Blanca lee lo que ha escrito. No recuerda cuándo empezó esa costumbre. Cree que fue después de la última vez que su hijo no volvió. Desde entonces escribe cada noche. Es su modo de respirar sin hacer ruido.
En esas páginas se repite un nombre: Marco. A veces fue un amigo, otras, un amante que nunca tuvo. Su sombra. Su personaje. Marco le habló una noche, en sueños, y le dijo que nada era real, ni siquiera el dolor que arrastra desde niña.

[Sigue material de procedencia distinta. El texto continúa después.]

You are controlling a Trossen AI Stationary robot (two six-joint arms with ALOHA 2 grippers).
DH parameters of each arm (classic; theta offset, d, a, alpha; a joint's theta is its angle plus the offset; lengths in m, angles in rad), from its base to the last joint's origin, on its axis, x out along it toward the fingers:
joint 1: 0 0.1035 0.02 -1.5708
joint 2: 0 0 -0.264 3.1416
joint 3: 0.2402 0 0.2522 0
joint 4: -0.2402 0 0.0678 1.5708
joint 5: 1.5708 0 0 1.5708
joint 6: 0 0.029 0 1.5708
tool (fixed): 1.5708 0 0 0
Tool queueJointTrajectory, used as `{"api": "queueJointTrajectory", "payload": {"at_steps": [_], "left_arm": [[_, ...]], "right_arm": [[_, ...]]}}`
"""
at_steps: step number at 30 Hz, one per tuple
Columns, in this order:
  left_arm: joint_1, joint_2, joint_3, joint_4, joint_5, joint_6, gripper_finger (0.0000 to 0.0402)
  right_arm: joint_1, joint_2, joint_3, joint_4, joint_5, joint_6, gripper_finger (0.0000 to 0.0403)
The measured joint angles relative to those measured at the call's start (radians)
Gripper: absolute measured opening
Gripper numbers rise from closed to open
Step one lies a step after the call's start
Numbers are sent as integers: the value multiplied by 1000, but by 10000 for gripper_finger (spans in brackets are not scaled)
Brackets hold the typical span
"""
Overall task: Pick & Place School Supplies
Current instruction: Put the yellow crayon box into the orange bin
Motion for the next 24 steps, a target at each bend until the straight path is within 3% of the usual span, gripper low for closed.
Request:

Marco aparece en todas sus historias. A veces es un pianista ciego; otras, un taxista que busca una calle que no existe. Siempre busca. Siempre se va.
Blanca cierra el cuaderno. Se pregunta si Marco fue su forma de decir “yo” sin que doliera tanto. Tal vez por eso le llaman inmadura: por no saber ponerle nombre al vacío, por preferir el lenguaje torcido del símbolo al grito directo.
Quizás Marco sí existió, y al escribirlo tanto, se le fue de las manos. Como su reflejo, como sus certezas.
Mañana volverá a escribir. No para encontrarse – esa idea le parece ya ingenua -, sino para sentir que algo dentro de ella, aunque sea Marco, sigue latiendo.